Unpolitically Correct.
Un piano per l' evacuazione delle ambasciate olandesi nei Paesi musulmani, istruzioni d' emergenza ai diplomatici, misure per controlli straordinari antiterrorismo ad Amsterdam, L' Aja e in altre città: così il governo olandese, con un dossier di 20 pagine classificato come «segreto di Stato» ed esaminato durante una riunione ministeriale «di crisi», si prepara a quanto potrebbe succedere subito dopo la diffusione su canali televisivi e su YouTube del film contro il Corano «libro terribile e fascista», un documentario girato dal deputato ultranazionalista Geert Wilders, leader del «Partito della Libertà». Si teme, e i giornali lo scrivono apertamente, una ripetizione di quanto accaduto nel 2005 dopo la pubblicazione in Danimarca di alcune vignette offensive sulla persona di Maometto: ambasciate danesi in fiamme, morti, feriti e distruzioni in tutto il mondo musulmano. Secondo quanto proclamato da Wilders, che tempo fa ha chiesto la messa al bando del Corano, il film andrà in onda - se non sulla tv pubblica, certo sullo spazio televisivo concesso al suo partito - entro la fine del mese: «Chi lo vedrà, vedrà anche che il Corano è molto vivo oggi, che porta alla distruzione di tutto ciò in cui il mondo occidentale crede, del rispetto e della tolleranza: sarà un appello a scrollarci di dosso la strisciante tirannia dell' islamizzazione. Uno tsunami islamico sta per abbattersi su di noi». Il governo olandese, pur avendo ammesso da settimane la sua preoccupazione, ha ieri smentito le indiscrezioni sui piani di evacuazione delle ambasciate, indiscrezioni riportate dal quotidiano de Volkskrant e da una rete televisiva. Ma le moschee olandesi sono in fermento, giorni fa ci sono già state manifestazioni di piazza («Wilders è un pericolo per la salute pubblica», dicevano i cartelli portati da giovani olandesi, in alcuni casi fermati dalla polizia). E si è levato il monito severo del gran muftì di Siria, Ahmad Badr al-Din al-Hassoun, che ha dichiarato a un' agenzia di stampa olandese: «Se Wilders profanerà il Corano, questo significherà semplicemente che vuole la guerra, che vuole che il sangue scorra. Ne sarà lui il responsabile, ed è responsabilità del popolo olandese impedire che ciò accada».

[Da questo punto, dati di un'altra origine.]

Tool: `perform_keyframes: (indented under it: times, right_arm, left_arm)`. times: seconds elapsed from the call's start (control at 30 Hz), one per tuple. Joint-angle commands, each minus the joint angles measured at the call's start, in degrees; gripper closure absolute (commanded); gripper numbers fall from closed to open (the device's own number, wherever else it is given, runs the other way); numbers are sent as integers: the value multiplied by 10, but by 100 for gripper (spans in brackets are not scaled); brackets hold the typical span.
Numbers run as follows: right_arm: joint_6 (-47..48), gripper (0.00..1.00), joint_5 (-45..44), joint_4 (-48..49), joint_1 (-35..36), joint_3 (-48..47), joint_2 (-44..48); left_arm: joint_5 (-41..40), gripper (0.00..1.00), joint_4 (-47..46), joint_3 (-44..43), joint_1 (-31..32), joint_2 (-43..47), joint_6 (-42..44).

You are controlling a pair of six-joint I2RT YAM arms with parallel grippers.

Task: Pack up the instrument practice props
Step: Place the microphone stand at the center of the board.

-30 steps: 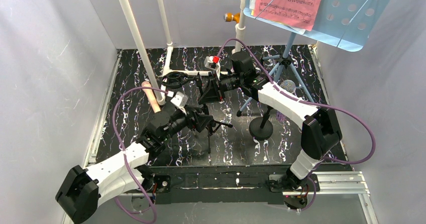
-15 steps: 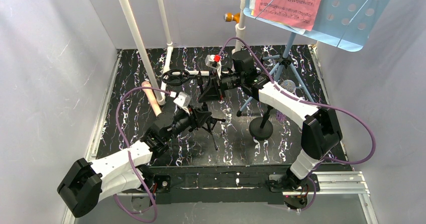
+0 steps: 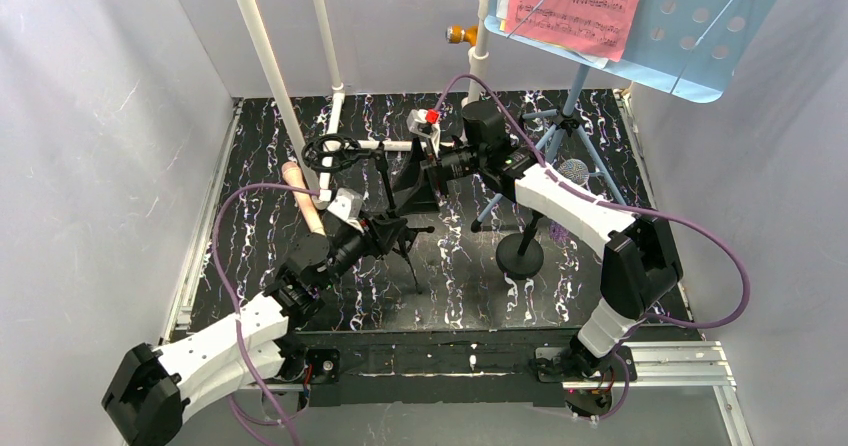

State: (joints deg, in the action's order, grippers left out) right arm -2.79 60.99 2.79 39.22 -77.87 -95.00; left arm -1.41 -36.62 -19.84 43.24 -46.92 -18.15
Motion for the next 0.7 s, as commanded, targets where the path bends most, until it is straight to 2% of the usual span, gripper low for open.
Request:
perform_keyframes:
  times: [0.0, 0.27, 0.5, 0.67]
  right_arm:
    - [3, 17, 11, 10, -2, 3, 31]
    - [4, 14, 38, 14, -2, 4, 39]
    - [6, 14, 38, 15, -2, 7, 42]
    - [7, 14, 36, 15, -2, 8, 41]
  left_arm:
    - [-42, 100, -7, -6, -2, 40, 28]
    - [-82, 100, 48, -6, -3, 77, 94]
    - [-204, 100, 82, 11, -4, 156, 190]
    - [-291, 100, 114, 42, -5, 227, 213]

Secondo fonti diplomatiche olandesi, sono stati avviati intensi contatti con la comunità musulmana, «e stiamo spiegando che in Olanda vige la libertà di espressione e che allo stesso tempo il nostro governo è molto preoccupato per il messaggio che presumibilmente il signor Wilders vuole diffondere». Wilders, lui, sembra al contrario il meno preoccupato di tutti: 44 anni, di famiglia cattolica ma ateo dichiarato, da mesi protetto da una scorta, gonfia i suoi guancioni da criceto e rotea gli occhi davanti alle telecamere, non nascondendo la soddisfazione per la pubblicità ottenuta finora. Il suo «Partito della Libertà», che i media locali descrivono genericamente «di estrema destra» ma che raccoglie pulsioni populiste di ogni genere, ha conquistato 9 seggi su 150 alla Camera dopo le elezioni di novembre; ma se si votasse oggi quei seggi salirebbero già a 26, dice qualche sondaggio, proprio sull' onda del clamore suscitato dal film.